SU PHYO WIN 14 SEP 2017 - Concerns that the ongoing violence in Rakhine State could result in capital outflows and economic sanctions are rising in the investor and business community. At the 2017 Myanmar Global Investment Forum in Nay Pyi Taw on September 12, U Aung Naing Oo, secretary of the Myanmar Investment Commission, said he is not expecting any negative impact on the country’s economy as a result of the unrest.
“The issues are happening in the northern part of Rakhine. However, all the investments are in the southern part and offshore. So for the time being, there is no impact on foreign direct investments (FDI),” he said.
No impact on FDI
Since 2013, the MIC has approved US$2.8 billion in total FDI in Rakhine. “If there was any negative impact on the area, there would not have been any investment interest. Yet, investments are still flowing into offshore oil and gas projects and hotel projects in Rakhine. So, I don’t think there will be any negative impact on FDI for now,” U Aung Naing Oo said.
If the violence persists over a longer period, though, the political impact may dent the flow of FDI going into Rakhine. “However, I am quite confident that the Myanmar government can restore stability there in the short term,” he said. U Maung Maung Lay, Vice President of Union of Myanmar Chamber of Commerce and Industry (UMFCCI), said foreign investors are savvy enough to know when to remain invested and whent to withdraw from existing projects.

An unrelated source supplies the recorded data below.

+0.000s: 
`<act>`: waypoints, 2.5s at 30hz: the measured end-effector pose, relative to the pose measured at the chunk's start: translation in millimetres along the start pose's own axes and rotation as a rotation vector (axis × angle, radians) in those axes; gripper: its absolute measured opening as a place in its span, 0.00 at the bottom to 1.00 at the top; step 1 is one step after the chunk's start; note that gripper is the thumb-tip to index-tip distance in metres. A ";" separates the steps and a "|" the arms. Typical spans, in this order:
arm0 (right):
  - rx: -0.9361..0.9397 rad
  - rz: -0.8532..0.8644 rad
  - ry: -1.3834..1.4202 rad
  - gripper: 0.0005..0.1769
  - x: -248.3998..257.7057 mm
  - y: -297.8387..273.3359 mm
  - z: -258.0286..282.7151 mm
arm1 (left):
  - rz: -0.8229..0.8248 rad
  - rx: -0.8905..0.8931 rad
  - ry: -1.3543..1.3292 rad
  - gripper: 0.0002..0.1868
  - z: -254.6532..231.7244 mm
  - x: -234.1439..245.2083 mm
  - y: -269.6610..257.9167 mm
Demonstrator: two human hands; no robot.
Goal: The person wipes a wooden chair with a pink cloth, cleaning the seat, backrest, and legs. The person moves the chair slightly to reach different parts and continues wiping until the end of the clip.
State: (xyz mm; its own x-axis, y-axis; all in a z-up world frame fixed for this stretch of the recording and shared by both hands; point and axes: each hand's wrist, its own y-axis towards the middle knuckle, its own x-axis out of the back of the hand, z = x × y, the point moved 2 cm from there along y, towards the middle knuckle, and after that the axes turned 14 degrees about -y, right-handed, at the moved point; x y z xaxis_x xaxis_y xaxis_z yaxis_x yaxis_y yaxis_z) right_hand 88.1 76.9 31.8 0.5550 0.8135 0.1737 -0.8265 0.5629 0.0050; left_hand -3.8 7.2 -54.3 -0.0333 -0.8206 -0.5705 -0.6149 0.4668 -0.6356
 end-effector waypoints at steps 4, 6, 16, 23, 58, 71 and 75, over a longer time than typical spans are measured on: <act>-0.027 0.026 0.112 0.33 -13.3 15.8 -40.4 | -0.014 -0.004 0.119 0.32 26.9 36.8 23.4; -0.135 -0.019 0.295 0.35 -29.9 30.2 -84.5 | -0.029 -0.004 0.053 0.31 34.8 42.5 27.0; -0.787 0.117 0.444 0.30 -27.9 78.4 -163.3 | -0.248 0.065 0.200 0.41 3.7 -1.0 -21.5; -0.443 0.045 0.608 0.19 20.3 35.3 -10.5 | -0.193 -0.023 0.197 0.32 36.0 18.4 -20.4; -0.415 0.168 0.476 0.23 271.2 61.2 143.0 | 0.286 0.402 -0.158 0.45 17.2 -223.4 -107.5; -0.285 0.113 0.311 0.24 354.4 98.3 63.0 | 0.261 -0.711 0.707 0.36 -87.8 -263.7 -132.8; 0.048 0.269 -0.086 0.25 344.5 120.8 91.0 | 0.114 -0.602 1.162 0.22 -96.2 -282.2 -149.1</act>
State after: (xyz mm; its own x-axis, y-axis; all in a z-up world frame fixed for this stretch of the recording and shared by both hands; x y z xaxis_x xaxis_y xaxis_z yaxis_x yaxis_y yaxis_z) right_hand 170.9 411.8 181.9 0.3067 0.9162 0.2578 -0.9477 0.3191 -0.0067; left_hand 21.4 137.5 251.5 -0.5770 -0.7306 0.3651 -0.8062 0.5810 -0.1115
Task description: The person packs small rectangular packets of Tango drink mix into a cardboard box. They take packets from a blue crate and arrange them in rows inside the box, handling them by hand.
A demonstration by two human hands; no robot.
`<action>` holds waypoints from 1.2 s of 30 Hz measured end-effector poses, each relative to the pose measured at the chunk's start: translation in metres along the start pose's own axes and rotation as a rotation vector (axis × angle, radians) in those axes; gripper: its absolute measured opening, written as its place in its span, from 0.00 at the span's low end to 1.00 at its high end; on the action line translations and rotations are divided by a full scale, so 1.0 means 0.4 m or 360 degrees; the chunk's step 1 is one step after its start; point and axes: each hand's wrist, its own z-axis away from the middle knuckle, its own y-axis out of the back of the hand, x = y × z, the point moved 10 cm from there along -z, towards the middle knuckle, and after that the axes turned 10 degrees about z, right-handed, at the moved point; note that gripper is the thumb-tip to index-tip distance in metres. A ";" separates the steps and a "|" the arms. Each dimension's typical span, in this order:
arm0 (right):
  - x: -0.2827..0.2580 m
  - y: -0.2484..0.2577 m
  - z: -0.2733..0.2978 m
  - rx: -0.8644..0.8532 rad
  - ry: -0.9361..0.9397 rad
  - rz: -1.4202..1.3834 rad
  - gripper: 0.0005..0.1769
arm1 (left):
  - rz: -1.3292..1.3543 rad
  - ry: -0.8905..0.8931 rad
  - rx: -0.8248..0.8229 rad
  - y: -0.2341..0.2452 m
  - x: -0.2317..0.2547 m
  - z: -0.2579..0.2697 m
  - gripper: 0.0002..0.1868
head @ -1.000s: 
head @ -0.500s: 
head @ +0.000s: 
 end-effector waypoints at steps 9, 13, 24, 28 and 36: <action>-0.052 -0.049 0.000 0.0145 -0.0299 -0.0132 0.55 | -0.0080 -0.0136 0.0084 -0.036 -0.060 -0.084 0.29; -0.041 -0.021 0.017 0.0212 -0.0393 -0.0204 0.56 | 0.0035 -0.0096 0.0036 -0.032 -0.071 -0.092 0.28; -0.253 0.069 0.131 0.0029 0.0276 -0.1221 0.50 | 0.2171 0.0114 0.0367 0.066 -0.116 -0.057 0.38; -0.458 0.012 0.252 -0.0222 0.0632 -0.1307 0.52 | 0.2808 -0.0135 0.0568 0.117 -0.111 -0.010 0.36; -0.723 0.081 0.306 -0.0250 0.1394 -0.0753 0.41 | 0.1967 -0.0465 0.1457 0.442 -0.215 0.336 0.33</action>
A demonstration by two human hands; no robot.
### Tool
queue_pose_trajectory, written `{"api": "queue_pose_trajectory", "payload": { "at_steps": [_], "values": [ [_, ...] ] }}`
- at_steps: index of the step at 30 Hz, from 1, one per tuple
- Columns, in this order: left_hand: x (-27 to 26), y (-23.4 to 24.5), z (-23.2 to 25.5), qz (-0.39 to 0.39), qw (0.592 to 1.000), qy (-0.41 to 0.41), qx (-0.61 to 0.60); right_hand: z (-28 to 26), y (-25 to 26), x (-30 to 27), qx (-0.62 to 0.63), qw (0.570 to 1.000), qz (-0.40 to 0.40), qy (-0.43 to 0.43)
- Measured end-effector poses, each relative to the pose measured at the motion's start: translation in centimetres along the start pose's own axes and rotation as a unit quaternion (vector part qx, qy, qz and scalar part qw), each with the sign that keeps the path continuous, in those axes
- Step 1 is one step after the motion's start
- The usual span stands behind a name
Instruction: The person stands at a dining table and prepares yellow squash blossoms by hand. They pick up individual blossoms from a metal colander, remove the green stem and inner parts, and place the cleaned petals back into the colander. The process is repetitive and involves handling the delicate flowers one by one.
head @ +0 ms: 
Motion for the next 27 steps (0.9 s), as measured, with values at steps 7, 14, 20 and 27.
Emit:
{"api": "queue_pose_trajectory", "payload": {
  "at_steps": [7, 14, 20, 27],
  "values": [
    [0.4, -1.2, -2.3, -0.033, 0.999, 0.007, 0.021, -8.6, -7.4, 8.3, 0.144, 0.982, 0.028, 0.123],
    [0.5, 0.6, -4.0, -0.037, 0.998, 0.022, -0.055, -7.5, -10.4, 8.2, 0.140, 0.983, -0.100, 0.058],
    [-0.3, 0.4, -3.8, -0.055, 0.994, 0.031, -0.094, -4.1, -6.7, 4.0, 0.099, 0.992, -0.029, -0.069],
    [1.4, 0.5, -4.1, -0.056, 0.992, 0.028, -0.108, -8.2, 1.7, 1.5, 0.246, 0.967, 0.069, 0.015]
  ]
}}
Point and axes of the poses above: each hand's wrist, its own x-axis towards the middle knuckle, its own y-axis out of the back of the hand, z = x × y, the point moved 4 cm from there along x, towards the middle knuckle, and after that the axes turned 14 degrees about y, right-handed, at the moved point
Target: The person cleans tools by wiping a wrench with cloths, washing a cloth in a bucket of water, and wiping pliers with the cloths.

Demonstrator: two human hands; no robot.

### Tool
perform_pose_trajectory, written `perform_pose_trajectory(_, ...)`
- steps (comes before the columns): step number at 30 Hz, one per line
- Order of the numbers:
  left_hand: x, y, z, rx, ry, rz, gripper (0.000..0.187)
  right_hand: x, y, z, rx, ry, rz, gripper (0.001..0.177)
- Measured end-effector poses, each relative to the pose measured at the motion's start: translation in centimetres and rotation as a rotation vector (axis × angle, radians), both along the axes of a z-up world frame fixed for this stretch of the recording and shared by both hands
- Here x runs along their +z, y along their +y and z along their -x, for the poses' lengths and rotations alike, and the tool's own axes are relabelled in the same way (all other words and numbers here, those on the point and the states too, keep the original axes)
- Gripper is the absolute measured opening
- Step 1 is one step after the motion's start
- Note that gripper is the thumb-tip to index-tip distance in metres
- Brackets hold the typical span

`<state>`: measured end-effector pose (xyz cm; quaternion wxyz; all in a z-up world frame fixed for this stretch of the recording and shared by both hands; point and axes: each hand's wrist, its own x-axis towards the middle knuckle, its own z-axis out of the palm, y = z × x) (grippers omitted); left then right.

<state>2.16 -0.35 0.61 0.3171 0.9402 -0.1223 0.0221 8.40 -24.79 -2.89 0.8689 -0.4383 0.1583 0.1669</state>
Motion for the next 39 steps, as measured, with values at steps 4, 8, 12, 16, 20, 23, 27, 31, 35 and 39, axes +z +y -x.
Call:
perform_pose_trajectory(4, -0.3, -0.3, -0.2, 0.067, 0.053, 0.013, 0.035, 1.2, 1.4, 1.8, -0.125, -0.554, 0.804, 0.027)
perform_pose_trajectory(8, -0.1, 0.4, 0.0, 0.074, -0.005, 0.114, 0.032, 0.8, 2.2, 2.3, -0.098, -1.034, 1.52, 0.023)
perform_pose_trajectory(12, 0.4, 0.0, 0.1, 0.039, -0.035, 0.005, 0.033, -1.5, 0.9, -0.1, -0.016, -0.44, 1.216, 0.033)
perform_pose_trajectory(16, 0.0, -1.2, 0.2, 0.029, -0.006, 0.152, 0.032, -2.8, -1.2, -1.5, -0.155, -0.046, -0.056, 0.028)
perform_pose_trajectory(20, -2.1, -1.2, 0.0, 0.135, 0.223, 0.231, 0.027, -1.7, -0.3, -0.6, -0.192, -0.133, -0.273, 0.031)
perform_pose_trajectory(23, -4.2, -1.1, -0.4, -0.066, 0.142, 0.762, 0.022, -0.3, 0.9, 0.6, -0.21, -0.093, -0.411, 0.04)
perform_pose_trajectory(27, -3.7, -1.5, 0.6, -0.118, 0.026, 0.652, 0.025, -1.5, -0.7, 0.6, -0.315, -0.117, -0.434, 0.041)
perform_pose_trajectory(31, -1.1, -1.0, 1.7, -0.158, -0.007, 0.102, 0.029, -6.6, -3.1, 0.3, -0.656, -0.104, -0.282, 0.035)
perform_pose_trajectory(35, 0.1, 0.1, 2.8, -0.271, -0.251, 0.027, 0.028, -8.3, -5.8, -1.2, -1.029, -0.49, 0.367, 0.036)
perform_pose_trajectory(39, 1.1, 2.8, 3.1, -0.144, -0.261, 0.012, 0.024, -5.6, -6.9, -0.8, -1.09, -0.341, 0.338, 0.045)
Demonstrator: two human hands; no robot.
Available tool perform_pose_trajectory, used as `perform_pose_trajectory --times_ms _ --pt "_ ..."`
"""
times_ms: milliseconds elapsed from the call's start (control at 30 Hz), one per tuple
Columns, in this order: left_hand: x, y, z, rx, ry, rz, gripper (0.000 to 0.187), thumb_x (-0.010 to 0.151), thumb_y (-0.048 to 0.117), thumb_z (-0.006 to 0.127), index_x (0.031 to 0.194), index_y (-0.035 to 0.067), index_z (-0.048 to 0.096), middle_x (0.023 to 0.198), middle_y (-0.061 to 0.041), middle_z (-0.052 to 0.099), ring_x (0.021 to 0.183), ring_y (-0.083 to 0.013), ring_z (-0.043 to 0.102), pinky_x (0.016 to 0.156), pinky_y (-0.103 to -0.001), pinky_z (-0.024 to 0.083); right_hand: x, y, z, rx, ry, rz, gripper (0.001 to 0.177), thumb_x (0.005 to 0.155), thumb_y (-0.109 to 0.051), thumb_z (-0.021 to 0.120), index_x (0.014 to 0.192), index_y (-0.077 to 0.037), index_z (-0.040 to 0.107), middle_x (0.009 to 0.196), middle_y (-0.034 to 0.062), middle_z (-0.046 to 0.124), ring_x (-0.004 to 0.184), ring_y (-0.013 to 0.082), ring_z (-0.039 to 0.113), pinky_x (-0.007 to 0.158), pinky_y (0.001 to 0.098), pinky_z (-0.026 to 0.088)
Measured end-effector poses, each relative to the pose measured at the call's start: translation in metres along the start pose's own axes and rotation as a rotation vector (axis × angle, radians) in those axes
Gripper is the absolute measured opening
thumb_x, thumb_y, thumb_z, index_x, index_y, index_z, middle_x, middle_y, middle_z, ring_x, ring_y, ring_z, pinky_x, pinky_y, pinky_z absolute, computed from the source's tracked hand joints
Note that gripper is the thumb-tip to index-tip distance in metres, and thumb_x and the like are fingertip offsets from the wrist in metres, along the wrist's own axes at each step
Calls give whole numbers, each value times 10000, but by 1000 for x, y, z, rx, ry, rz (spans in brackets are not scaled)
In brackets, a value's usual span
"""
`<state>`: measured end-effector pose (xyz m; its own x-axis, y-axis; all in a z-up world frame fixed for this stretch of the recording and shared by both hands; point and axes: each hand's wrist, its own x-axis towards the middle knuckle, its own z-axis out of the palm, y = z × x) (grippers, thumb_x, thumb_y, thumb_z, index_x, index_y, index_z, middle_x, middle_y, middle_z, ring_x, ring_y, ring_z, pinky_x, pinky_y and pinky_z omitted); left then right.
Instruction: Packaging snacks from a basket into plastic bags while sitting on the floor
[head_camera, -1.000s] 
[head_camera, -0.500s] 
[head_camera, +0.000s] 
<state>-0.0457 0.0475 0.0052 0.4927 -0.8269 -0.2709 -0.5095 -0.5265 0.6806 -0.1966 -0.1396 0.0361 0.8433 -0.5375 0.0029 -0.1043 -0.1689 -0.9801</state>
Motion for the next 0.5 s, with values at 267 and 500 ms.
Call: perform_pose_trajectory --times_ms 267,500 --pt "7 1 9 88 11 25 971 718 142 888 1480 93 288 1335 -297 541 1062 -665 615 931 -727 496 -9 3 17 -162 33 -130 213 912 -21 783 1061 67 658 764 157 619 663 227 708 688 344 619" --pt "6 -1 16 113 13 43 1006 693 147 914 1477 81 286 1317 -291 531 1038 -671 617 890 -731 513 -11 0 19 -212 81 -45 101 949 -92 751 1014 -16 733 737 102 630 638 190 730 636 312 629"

“The international focus on human rights and environmental impact is more frequent these days. But from an investment point of view, no one will deviate from an area or country where they believe they can reap business profits,” he said.
Still, while there is no visible impact on the Myanmar economy so far, U Maung Maung Lay conceded the country’s image and reputation as an investment destination would take a hit if the violence in northern Rakhine continues.